Groundwater Level Mapping

Introduction

In addition to visualizing well and measurement data, the GWDM app and associated tools can generate and display rasters of time varying water levels and time series of aquifer storage change. These groundwater maps are in the form of netCDF rasters at selected intervals (yearly for example) over a selected time range. They are generated using a multi-step process that involves imputing gaps in water level time series at wells using Earth observations and machine learning, spatial interpolation of water levels using kriging, and volumetric analysis of the raster results. While the app supports any kind of groundwater data measurements, the mapping tool is designed for water level data. When using the mapping tool, the user selects a start date and an end date and a time interval for the interpolation process. For example, one could choose start = 1980, end = 2010, step = 5 years and the algorithm would generate a raster for 1980, 1985, 1990, … 2005, 2010. The rasters are compiled into a netCDF file that can then be uploaded and animated in the map interface. Also, the mapping algorithm calculates the volume between each pair of rasters and multiplies the volume by a user-specified storage coefficient to compute a chart of groundwater storage change vs time. This chart can be especially useful in determining if an aquifer is being used in a sustainable fashion as it can demonstrate groundwater depletion.

In previous versions of the GWDM app, this was accomplished using the Interpolation Wizard that was found in the admin control panel. In order to give the user the ability to monitor each step of the process, we have moved the mapping tool to a standalone Google Colab notebook (link below).

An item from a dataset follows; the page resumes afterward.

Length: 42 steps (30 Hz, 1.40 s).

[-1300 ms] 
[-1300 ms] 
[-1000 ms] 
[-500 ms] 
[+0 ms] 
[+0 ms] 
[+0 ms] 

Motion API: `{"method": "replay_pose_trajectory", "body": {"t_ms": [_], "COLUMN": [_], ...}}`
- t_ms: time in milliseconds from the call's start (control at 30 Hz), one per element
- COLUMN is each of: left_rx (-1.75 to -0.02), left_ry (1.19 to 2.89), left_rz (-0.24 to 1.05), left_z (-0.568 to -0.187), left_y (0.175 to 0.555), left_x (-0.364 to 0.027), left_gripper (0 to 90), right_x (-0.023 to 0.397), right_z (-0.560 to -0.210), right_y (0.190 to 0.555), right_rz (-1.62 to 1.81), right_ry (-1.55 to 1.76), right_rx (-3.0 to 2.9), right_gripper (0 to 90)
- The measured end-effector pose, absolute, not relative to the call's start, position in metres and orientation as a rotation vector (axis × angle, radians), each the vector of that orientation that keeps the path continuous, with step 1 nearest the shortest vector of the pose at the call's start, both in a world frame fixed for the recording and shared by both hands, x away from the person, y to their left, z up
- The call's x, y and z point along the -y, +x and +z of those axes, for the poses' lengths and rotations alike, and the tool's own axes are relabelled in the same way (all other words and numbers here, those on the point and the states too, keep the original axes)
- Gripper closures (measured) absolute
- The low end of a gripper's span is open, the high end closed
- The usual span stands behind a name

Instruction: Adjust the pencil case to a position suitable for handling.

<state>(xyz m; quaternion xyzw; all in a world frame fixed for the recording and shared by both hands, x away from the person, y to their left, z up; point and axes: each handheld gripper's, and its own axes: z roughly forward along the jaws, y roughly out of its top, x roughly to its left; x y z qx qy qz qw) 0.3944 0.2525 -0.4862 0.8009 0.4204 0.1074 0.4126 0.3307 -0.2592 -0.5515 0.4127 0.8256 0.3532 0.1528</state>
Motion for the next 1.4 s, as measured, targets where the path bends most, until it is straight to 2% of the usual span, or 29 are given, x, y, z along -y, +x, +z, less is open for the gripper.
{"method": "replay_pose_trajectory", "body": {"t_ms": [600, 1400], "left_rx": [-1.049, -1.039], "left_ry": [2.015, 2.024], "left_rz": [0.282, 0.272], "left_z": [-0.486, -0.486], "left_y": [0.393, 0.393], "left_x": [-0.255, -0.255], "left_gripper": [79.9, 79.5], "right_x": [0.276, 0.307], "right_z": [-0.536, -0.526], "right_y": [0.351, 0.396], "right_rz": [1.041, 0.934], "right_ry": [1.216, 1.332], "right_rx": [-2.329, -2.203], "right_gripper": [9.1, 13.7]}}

To launch the mapping tool, please click on this button. The notebook will open in a new tab.

Open In Colab

Overview of Algorithm

The final aquifer map will include a Water Table Elevation estimate for every point in your aquifer at any time step. Since it is impractical and near impossible to collect all that data, interpolation methods can be applied to fill in for data we do not have. Our interpolation algorithm can be split into two major steps. First, the temporal interpolation of individual well time series. Second, the spatial interpolation between those wells. Each of these is explained in greater detail below.

Temporal Interpolation

While some wells have a relatively complete dataset over the period of interest, it is very common to have large gaps in the data record. The goal of temporal interpolation is to create a complete time series for each well that can be easily compared to other wells. The final output of this step will be a timeseries with measurements every month during the entire period of interest. Some measurements are close enough together that it is easy to predict the value at the beginning of the month. This can be done using simple PCHIP interpolation. Some measurements are more difficult to predict. We estimate these values using machine learning.

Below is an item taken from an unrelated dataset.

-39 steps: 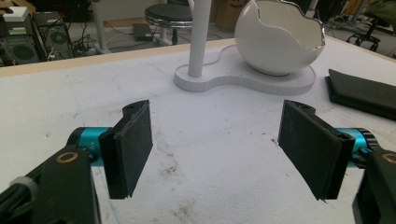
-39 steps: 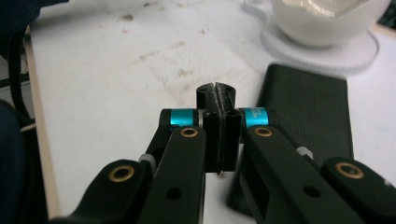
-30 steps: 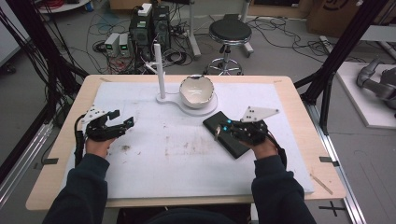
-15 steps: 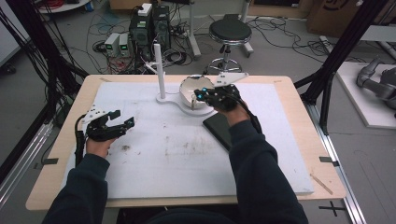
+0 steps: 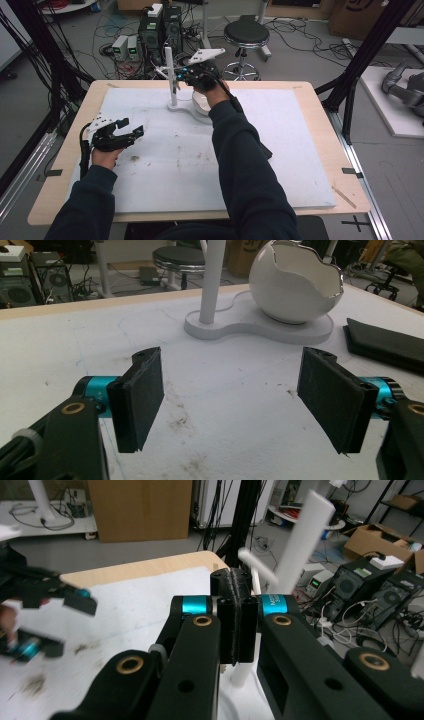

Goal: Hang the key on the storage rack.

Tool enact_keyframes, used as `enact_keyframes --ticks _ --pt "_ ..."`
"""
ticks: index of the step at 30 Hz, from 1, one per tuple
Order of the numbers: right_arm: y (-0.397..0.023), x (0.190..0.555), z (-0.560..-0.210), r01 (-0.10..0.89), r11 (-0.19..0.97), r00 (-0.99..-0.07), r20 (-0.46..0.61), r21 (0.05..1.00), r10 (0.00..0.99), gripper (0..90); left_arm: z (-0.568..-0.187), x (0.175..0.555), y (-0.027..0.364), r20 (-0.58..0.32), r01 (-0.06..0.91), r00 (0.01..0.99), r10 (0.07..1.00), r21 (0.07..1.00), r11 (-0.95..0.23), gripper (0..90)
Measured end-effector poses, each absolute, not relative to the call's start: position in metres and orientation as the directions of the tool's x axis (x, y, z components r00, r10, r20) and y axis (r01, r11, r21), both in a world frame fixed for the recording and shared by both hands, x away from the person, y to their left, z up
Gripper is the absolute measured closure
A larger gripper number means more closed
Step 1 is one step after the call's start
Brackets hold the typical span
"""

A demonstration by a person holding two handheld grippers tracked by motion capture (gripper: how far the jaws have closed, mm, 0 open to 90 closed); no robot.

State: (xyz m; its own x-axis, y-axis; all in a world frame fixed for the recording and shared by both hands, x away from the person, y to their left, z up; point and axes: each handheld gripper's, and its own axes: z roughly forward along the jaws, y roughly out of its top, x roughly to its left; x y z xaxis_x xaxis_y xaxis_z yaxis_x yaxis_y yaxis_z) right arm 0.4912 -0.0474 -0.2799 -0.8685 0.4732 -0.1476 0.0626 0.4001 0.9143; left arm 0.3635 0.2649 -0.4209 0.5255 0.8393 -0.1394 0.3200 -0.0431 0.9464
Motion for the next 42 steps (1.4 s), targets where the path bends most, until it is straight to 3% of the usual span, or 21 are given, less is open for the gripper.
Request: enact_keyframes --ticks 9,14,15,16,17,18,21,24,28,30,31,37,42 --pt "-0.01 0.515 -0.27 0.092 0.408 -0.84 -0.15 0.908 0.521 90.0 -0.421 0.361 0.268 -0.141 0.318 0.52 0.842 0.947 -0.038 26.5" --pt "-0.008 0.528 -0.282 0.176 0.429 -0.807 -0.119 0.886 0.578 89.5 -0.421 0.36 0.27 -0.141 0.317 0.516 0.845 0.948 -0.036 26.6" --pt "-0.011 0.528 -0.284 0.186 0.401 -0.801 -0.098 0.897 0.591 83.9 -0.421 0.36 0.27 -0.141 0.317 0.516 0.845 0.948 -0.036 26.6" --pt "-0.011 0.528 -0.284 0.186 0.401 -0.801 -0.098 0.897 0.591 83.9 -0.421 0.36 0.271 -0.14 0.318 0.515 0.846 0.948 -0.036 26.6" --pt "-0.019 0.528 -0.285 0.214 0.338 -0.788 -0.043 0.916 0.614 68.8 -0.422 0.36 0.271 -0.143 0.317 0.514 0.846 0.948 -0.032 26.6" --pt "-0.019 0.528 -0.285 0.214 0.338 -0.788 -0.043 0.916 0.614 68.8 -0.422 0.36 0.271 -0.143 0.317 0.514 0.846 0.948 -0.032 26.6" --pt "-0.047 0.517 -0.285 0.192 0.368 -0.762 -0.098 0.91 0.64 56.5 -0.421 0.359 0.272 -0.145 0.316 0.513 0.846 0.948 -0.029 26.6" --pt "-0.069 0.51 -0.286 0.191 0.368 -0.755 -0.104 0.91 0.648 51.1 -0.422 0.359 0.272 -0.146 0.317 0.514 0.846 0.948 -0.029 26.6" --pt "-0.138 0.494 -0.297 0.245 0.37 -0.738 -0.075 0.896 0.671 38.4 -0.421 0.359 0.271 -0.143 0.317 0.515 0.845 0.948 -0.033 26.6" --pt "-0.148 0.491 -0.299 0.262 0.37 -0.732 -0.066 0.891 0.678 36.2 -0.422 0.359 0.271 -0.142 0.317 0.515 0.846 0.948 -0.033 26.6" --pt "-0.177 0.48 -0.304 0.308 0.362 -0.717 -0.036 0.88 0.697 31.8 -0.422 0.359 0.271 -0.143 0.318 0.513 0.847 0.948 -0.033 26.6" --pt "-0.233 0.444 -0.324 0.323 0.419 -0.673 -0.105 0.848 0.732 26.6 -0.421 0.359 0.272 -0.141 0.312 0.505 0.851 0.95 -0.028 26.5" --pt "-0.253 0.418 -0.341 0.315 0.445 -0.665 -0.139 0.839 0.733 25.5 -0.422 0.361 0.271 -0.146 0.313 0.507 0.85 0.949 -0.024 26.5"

Simple PCHIP Interpolation

For reference, PCHIP stands for Piecewise Cubic Hermite Interpolating Polynomial. During this step we decide how close measurements must be to justify the use of PCHIP interpolation. We call this value the pad value. The image below shows some example results of PCHIP interpolation. In this example, the pad value was 365 days. Note that PCHIP only interpolates between measurements.

_images/PCHIP_NBimage.png

Machine Learning

For longer periods of interpolation that are harder to predict, we use machine learning to fill in the missing data. The machine learning finds correlations between Earth observations and water level measurements and then uses data imputation to fill in the gaps. For example, groundwater levels generally rise during wet periods due to increased recharge and decreased pumping. Alternately, water levels drop during dry periods due to reduced recharge and increased pumping. The following charts illustrate this relationship using soil moisture anomaly from the Global Land Data Assimilation System (GLDAS) model.

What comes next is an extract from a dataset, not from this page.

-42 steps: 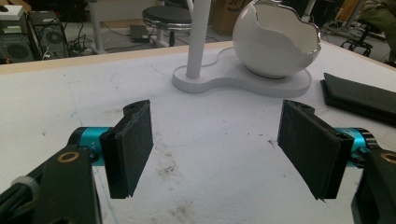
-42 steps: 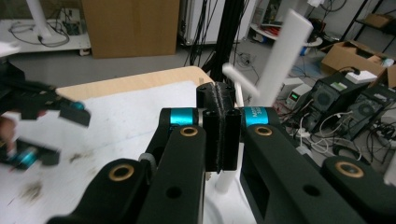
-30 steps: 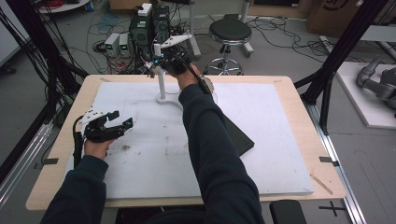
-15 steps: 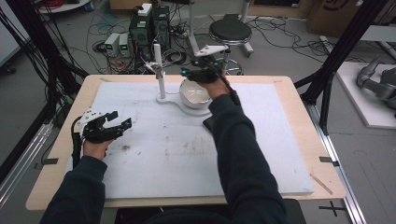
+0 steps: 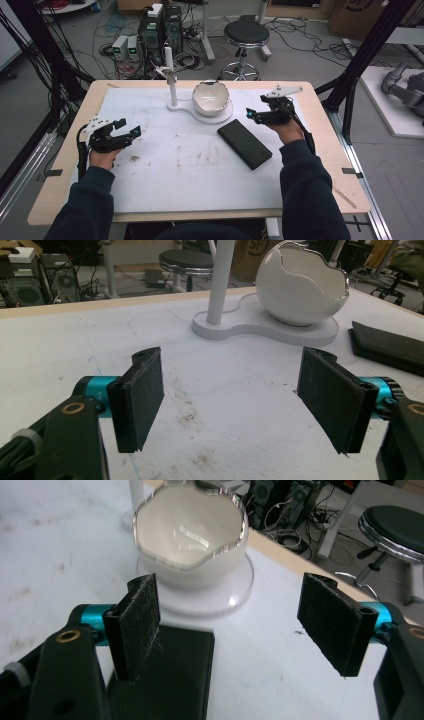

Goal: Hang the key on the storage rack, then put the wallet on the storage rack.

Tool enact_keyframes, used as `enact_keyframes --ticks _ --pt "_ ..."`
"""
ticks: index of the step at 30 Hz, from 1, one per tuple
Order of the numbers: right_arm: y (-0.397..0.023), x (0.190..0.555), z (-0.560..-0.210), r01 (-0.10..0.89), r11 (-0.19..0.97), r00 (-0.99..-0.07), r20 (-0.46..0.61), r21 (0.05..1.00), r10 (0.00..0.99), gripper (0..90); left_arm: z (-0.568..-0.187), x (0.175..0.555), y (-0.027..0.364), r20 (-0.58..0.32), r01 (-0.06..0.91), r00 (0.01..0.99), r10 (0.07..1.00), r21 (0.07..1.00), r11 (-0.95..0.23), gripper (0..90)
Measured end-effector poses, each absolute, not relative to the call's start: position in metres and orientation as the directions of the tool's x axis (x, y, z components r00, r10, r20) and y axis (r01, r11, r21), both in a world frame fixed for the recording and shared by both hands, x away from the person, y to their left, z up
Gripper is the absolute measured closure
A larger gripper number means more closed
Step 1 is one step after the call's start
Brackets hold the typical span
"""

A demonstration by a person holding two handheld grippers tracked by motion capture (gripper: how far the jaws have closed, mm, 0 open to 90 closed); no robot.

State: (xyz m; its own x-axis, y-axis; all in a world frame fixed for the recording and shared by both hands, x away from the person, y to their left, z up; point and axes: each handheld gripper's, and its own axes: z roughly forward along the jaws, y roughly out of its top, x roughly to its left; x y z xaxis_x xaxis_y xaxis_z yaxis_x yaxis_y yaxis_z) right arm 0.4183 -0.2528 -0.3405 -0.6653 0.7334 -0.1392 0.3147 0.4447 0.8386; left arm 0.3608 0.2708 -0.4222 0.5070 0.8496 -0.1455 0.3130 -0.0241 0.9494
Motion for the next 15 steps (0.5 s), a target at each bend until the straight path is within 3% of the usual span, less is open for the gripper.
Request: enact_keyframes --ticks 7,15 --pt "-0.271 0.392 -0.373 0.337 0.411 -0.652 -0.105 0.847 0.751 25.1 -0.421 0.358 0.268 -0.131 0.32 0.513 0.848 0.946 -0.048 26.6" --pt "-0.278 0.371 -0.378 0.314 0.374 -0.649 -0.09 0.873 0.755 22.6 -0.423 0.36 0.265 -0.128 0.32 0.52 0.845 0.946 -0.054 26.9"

_images/soil_moisture_correlation.png

The machine learning algorithms use these correlations to predict missing water levels in gaps in the water level time series. The imputation is performed using a novel multi-linear regression (MLR) algorithm called Extreme Machine Learning (ELM) to impute missing data for infrequently sampled wells. The ELM is trained with water levels and the time-varying Palmer Drought Severity Index (PDSI) for the region in question. Sample imputation results are shown below.

_images/imputation_results.png

Spatial Interpolation

Once the time series are complete, the time series curves for each well are sampled at the selected dates and spatial interpolation is performed to build the rasters. The algorithm applies GSLIB(Geostatistical Software Library) Kriging code to generate rasters with the user specified time steps. For the Kriging algorithm, we autofit a variogram to the data in the aquifer based on the size of the aquifer.

To learn more about these methods, see the papers published in Remote Sensing and Environmental Modelling & Software journals.

Water Level Mapping Google Colab Notebook

To run the water level mapping algorithm, you will first need to prepare your data. The algorithm requires three inputs as described in the following table. These are the same files (same content and format) that you would use to upload your original data to the GWDM mapper to visualize your wells and water level measurements. The only difference is that the aquifer file should only contain a single aquifer, while you could upload multiple aquifers at once to the GWDM app.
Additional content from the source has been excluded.